── Source records ──

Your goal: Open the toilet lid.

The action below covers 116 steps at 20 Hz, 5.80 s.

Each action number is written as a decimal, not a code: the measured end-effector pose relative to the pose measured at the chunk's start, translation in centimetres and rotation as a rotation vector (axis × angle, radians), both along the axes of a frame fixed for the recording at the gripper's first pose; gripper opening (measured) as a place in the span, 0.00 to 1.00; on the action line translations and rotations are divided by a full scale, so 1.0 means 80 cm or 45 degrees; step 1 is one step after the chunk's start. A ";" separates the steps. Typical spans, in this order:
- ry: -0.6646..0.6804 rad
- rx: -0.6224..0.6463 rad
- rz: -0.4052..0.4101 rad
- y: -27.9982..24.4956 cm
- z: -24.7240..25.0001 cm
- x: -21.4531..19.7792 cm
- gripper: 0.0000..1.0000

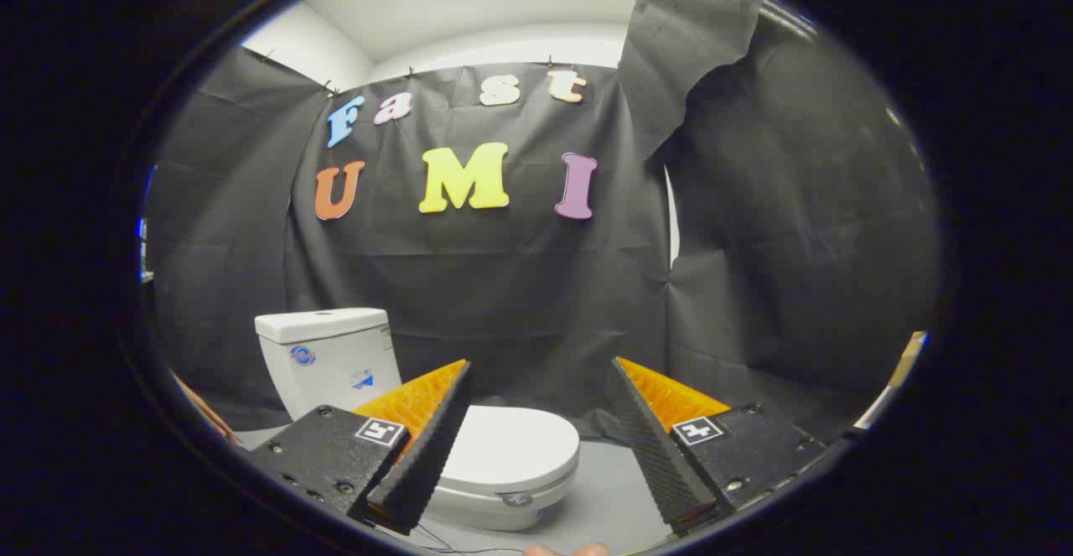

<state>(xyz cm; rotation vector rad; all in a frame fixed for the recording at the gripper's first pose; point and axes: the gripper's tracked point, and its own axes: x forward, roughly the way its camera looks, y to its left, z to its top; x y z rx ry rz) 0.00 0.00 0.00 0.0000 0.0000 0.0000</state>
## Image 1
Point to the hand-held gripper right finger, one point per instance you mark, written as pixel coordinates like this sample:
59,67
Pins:
658,455

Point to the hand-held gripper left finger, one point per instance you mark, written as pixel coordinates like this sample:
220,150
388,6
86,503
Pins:
427,455

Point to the white toilet bowl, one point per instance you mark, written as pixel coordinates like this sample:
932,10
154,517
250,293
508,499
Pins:
478,510

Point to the black backdrop cloth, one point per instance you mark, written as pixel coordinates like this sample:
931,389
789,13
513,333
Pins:
520,288

───

● **Task description**:
All of the data is to be returned exactly, with no pictures included.

● **Exercise answer**:
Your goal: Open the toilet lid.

The action below covers 116 steps at 20 Hz, 5.80 s.

Each action number is written as a decimal, not a code: the measured end-effector pose relative to the pose measured at the chunk's start, translation in centimetres and rotation as a rotation vector (axis × angle, radians), both along the axes of a frame fixed for the recording at the gripper's first pose; gripper opening (measured) as a place in the span, 0.00 to 1.00; on the action line translations and rotations are divided by a full scale, so 1.0 means 80 cm or 45 degrees; step 1 is one step after the chunk's start. A ";" separates the steps. Typical spans, in this order:
- ry: -0.6646..0.6804 rad
- rx: -0.6224..0.6463 rad
- rz: -0.4052..0.4101 rad
- y: -27.9982..24.4956 cm
- z: -24.7240..25.0001 cm
- x: -21.4531..19.7792 cm
- gripper: 0.0000..1.0000


<state>(xyz cm; rotation vector rad; all in a frame fixed for the recording at the gripper's first pose; point and axes: the gripper's tracked point, and its own axes: x forward, roughly the way its camera looks, y to its left, z to its top; x y z rx ry rz) 0.00 0.00 0.00 0.0000 0.0000 0.0000</state>
## Image 1
Point to the hand-held gripper right finger, one point per instance you mark, written as pixel coordinates like this sample:
59,67
Pins:
658,455

Point to the hand-held gripper left finger, one point per instance you mark, written as pixel coordinates like this sample:
220,150
388,6
86,503
Pins:
427,455

Point to the white toilet bowl, one point per instance you mark, written as pixel coordinates like this sample:
932,10
154,517
250,293
508,499
Pins:
478,510

Point to the black backdrop cloth, one point per instance you mark, written as pixel coordinates like this sample:
931,389
789,13
513,333
Pins:
520,288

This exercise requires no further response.